Brief>
Answer with the exact lines of the following material from the one containing "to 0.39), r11" through the one containing "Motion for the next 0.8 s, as", both end lines included.

Start of Extracted information

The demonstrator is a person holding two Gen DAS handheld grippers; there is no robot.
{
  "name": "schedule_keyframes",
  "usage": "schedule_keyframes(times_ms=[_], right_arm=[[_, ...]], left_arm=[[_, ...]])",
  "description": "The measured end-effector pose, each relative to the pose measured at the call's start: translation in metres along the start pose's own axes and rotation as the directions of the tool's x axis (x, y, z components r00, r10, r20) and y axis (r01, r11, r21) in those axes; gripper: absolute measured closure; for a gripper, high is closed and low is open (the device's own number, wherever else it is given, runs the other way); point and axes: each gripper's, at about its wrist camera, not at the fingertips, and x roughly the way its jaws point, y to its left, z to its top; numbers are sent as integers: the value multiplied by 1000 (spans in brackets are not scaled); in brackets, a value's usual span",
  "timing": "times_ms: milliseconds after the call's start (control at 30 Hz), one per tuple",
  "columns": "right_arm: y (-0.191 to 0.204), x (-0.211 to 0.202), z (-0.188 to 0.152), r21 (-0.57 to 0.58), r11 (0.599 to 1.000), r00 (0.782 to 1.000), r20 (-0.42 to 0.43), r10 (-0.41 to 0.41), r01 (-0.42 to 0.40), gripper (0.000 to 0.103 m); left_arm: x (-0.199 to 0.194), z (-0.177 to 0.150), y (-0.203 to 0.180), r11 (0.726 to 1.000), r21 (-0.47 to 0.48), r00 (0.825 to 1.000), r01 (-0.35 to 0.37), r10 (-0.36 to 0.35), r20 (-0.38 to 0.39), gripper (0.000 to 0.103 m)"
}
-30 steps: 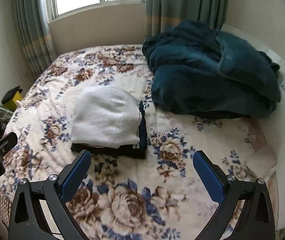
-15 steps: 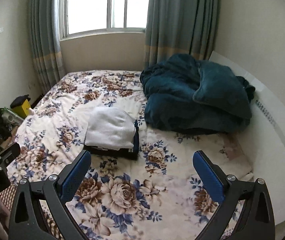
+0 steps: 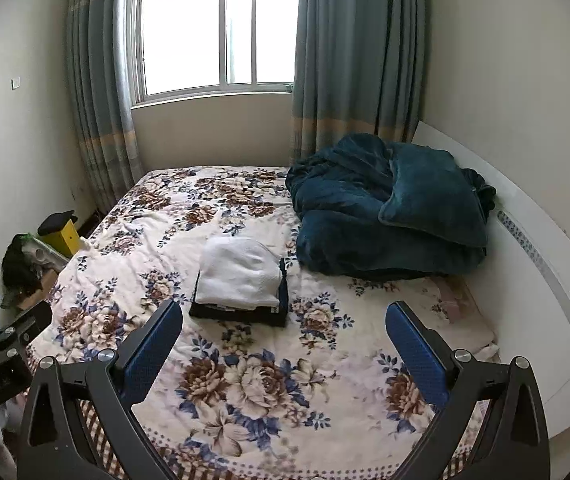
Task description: Fold small clothes
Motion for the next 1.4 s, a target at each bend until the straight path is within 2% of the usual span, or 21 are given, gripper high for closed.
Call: schedule_keyframes(times_ms=[100,367,1400], right_arm=[[3,-9,-3,-9,1000,1000,-9,9,-9,0],[9,-25,-12,-3,1000,1000,-13,19,-19,0],[9,-34,-10,9,1000,1000,-9,24,-24,0]], left_arm=[[-7,-1,0,1000,11,1000,10,-10,12,0],[-18,-5,4,1000,16,1000,-8,8,29,0],[-31,-7,-4,1000,9,999,7,-7,32,0]])
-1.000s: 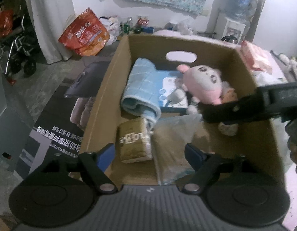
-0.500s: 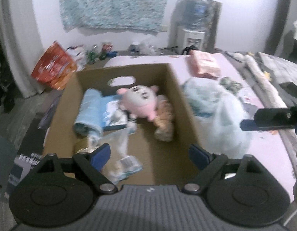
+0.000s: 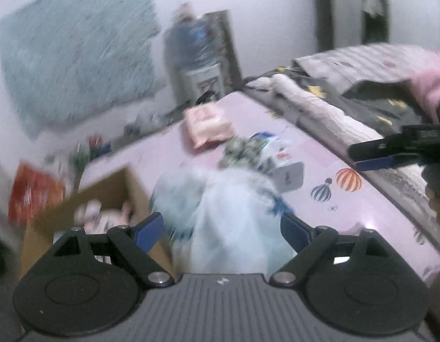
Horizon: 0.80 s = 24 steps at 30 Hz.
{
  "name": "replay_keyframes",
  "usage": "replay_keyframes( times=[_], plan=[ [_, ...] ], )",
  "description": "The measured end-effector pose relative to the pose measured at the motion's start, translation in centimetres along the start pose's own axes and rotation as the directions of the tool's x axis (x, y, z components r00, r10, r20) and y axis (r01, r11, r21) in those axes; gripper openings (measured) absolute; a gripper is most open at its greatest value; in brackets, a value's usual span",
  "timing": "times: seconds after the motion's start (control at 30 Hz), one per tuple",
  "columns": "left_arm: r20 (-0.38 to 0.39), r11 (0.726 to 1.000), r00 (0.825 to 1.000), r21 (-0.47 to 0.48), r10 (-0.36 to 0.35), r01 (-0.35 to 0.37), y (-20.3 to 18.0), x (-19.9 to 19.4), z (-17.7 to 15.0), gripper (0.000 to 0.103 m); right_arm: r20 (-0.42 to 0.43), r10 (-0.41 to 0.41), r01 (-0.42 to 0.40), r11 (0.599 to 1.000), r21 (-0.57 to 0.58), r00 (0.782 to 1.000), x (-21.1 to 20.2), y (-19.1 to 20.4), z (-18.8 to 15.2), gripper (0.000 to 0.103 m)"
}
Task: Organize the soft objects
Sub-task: 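Withdraw both tools from the box back toward the bed, then reach and close the right gripper on the white yogurt cup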
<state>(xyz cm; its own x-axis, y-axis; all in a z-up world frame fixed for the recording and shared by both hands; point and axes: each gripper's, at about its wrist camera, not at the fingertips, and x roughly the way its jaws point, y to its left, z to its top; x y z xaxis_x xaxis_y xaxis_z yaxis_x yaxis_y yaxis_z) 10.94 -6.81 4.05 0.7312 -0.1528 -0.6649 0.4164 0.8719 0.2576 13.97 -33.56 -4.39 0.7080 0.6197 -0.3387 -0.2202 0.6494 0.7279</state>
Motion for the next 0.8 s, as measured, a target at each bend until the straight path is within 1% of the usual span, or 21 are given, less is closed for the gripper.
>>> replay_keyframes(
  times=[0.07,0.13,0.23,0.3,0.33,0.4,0.47,0.57,0.67,0.7,0.77,0.8],
  plan=[
    [0.011,0.998,1.000,0.069,-0.002,0.001,-1.8,1.7,1.2,0.088,0.012,-0.030,0.031,0.999,-0.034,0.999,0.5,-1.6,0.4,0.092],
    [0.005,0.991,1.000,0.137,-0.009,0.009,-3.8,3.5,2.3,0.086,0.002,-0.057,0.057,0.995,-0.079,0.998,1.5,-2.7,0.9,0.090],
    [-0.024,0.973,0.999,0.227,-0.022,0.027,-6.3,6.9,3.5,0.082,-0.012,-0.098,0.094,0.983,-0.157,0.995,4.0,-3.8,1.6,0.082],
    [-0.053,0.962,0.998,0.268,-0.036,0.049,-7.4,9.0,4.0,0.077,-0.022,-0.123,0.116,0.973,-0.199,0.992,5.6,-4.1,2.0,0.074],
    [-0.063,0.957,0.997,0.285,-0.040,0.056,-7.8,9.9,4.2,0.076,-0.035,-0.129,0.118,0.969,-0.218,0.991,6.6,-4.4,2.1,0.071],
    [-0.088,0.950,0.995,0.307,-0.038,0.063,-8.6,12.1,4.7,0.070,-0.049,-0.137,0.122,0.963,-0.239,0.989,8.2,-5.1,2.3,0.059],
    [-0.118,0.942,0.992,0.327,-0.039,0.076,-9.0,14.0,5.1,0.065,-0.069,-0.137,0.117,0.963,-0.243,0.988,9.2,-5.8,2.6,0.052],
    [-0.160,0.931,0.987,0.353,-0.033,0.089,-9.6,16.6,5.5,0.056,-0.093,-0.125,0.100,0.966,-0.237,0.988,10.4,-7.0,2.8,0.048],
    [-0.205,0.923,0.979,0.373,-0.021,0.098,-9.9,18.8,5.6,0.046,-0.098,-0.111,0.086,0.970,-0.229,0.989,11.1,-7.9,3.0,0.046],
    [-0.221,0.921,0.975,0.375,-0.021,0.105,-10.0,19.4,5.7,0.043,-0.098,-0.102,0.078,0.972,-0.224,0.990,11.2,-8.2,3.0,0.045],
    [-0.250,0.918,0.968,0.378,-0.020,0.117,-10.1,20.6,5.7,0.041,-0.097,-0.083,0.061,0.977,-0.205,0.992,11.4,-8.8,3.1,0.043],
    [-0.262,0.918,0.965,0.378,-0.017,0.119,-10.2,21.1,5.7,0.039,-0.098,-0.073,0.053,0.980,-0.194,0.993,11.5,-9.1,3.2,0.040]
  ],
)
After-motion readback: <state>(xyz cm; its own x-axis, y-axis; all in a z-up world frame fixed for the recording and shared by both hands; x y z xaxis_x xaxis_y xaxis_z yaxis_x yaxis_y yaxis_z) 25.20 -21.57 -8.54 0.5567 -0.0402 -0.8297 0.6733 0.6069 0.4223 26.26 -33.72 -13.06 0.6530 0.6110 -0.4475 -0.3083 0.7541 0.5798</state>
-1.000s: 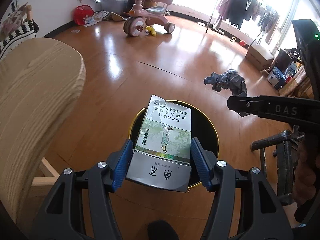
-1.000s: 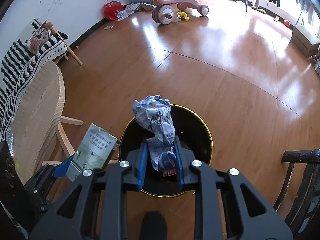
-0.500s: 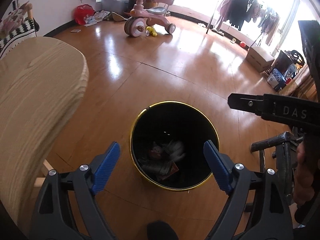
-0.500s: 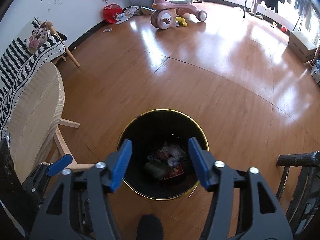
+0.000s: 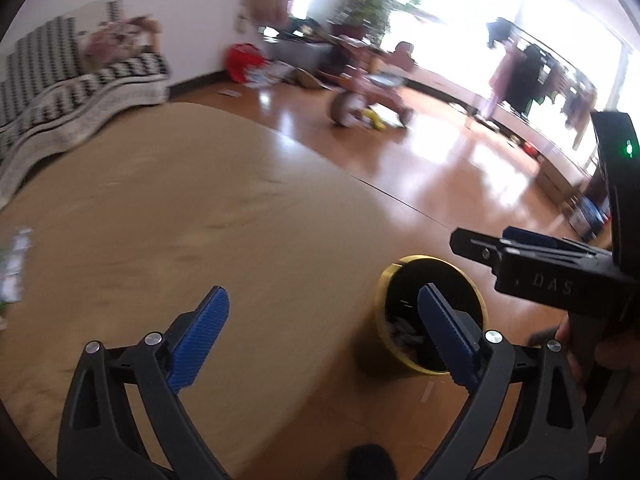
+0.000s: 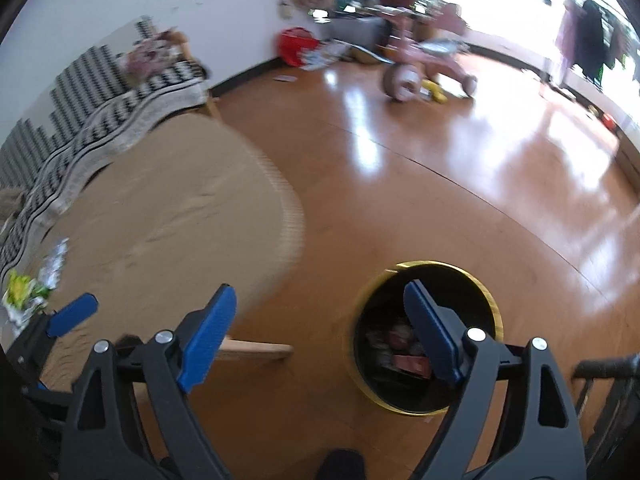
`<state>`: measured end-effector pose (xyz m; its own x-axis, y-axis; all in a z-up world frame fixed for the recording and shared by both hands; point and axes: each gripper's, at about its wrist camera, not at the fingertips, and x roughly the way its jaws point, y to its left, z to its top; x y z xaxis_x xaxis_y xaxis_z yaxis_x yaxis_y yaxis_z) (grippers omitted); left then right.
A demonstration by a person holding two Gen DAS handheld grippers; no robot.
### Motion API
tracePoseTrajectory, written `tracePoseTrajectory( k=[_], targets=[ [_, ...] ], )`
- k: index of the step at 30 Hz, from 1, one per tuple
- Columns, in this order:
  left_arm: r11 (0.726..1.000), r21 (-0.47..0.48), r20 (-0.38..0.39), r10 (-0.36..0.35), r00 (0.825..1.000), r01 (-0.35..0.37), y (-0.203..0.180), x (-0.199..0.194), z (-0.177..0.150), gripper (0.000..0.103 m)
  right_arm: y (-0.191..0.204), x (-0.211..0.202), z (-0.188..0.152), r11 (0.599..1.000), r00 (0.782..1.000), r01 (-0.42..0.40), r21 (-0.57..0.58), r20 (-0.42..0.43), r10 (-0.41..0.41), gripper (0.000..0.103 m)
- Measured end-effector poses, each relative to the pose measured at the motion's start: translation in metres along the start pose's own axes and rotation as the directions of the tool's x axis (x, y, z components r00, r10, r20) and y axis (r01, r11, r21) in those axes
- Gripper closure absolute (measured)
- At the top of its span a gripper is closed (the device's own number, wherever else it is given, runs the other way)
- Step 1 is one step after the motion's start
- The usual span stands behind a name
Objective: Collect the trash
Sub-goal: 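Grasp the clear plastic bag with the left tool while the right tool grasps the red ribbon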
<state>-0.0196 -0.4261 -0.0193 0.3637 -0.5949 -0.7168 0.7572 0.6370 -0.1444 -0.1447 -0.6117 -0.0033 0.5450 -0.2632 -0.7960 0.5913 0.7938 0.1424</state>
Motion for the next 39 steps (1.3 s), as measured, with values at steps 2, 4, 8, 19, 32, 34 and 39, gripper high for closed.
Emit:
tracePoseTrajectory(
  k=[2,4,8,19,32,34,39],
  targets=[
    [0.999,-0.028,0.023,0.045,0.999,-0.044,0.031,-0.024,-0.003,0.01,0.04,0.0,0.002,0.998,0.999,-0.034,-0.048,0.007,0.034,0.018],
    [0.992,-0.074,0.045,0.107,0.993,-0.103,0.072,-0.054,-0.008,0.01,0.077,0.0,0.002,0.993,0.998,-0.066,-0.094,0.009,0.067,0.018],
    [0.967,-0.165,0.065,0.209,0.976,-0.196,0.139,-0.101,-0.029,0.01,0.171,0.002,-0.007,0.966,0.988,-0.152,-0.21,-0.007,0.154,0.018],
    [0.77,-0.497,-0.028,0.448,0.894,-0.401,0.337,-0.209,-0.126,0.01,0.364,0.011,-0.073,0.811,0.929,-0.369,-0.454,-0.151,0.338,0.018],
    [0.703,-0.618,-0.063,0.403,0.913,-0.353,0.394,-0.213,-0.146,0.01,0.471,0.022,-0.164,0.577,0.86,-0.504,-0.643,-0.311,0.404,0.018],
    [0.701,-0.617,-0.067,0.405,0.912,-0.357,0.393,-0.211,-0.149,0.01,0.479,0.028,-0.171,0.567,0.858,-0.509,-0.648,-0.325,0.399,0.022],
    [0.704,-0.609,-0.083,0.403,0.911,-0.367,0.392,-0.203,-0.151,0.01,0.493,0.032,-0.183,0.534,0.879,-0.467,-0.704,-0.309,0.362,0.053]
  ],
)
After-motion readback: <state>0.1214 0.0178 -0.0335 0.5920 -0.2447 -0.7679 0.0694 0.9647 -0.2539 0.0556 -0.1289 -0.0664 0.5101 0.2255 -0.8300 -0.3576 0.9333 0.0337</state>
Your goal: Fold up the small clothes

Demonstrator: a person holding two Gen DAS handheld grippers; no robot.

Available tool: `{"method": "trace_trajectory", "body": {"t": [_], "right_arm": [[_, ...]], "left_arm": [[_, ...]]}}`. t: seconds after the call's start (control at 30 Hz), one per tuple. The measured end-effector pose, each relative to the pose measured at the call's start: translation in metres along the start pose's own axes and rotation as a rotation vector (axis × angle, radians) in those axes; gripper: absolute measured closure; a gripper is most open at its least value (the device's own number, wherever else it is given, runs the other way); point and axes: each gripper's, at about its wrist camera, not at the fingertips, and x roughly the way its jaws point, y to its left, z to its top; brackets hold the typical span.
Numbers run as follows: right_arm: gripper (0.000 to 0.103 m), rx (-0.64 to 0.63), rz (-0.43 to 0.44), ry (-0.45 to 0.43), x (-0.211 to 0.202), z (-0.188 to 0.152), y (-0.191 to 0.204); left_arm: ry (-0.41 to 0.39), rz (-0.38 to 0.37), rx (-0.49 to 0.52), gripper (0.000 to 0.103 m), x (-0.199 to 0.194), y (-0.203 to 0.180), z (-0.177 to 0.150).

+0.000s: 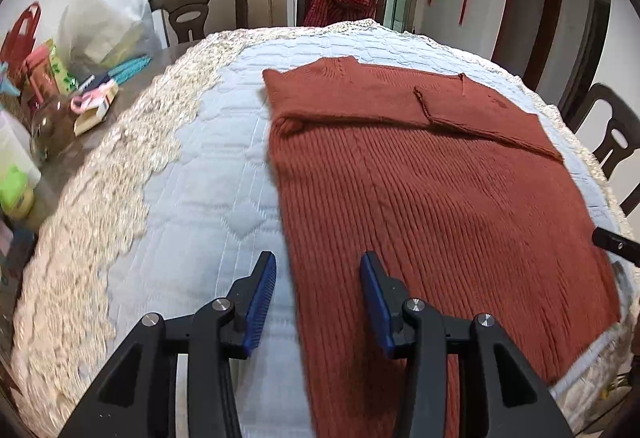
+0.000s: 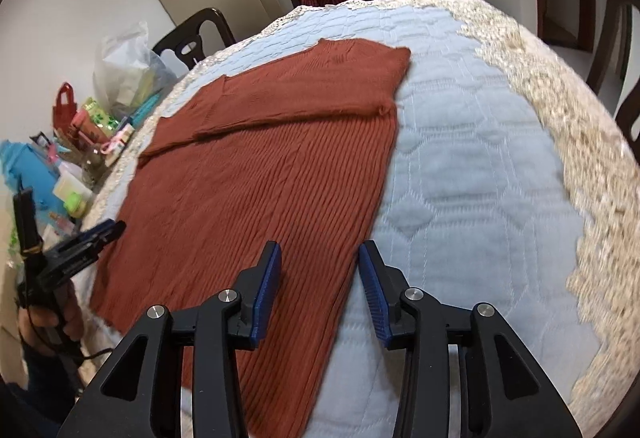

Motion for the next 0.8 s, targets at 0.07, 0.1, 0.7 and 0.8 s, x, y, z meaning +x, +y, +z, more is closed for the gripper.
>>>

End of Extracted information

Result below>
  "columns": "left_arm: r20 (-0.38 to 0.39), r11 (0.726 to 1.000), r00 (0.825 to 1.000), r21 (-0.47 to 0.48), r10 (-0.36 to 0.35), r01 (-0.35 to 0.37), y (-20.3 to 18.0), x (-19.9 to 19.4), z (-17.7 to 15.0), gripper (0.000 to 0.103 m); right_arm: r20 (-0.42 to 0.43), r10 (-0.41 to 0.41), r01 (-0.42 to 0.40), r11 (0.599 to 1.000), r21 (-0.57 to 0.58), r00 (0.782 to 1.000), x (-21.1 to 20.2), y (-19.1 to 20.4), z (-18.8 to 15.2), gripper (0.000 to 0.103 m)"
}
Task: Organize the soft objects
Sub-task: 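Withdraw both tools from the box back toward the bed, then reach and close the right gripper on the white yogurt cup
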<state>(xyz cm; its own x-axis, y-axis; all in a z-up world frame fixed for the recording and shared by both hands; point and axes: each gripper's, at about its wrist camera, not at the fingertips, and x roughly the way its jaws point, y to its left, z to its top; x y z xaxis_x xaxis_y xaxis_z yaxis_x yaxis_y yaxis_z) 10.94 -6.81 4.05 0.7312 -0.1528 -0.6649 0.4164 0.8719 0.2576 13.97 -33.56 -4.39 0.7080 0.6197 -0.3387 -0.2202 0.6494 0.7279</state>
Motion for the next 0.8 s, as measured, a target at each bend until the straight path is within 1% of the usual span, or 21 are given, less is closed for the gripper.

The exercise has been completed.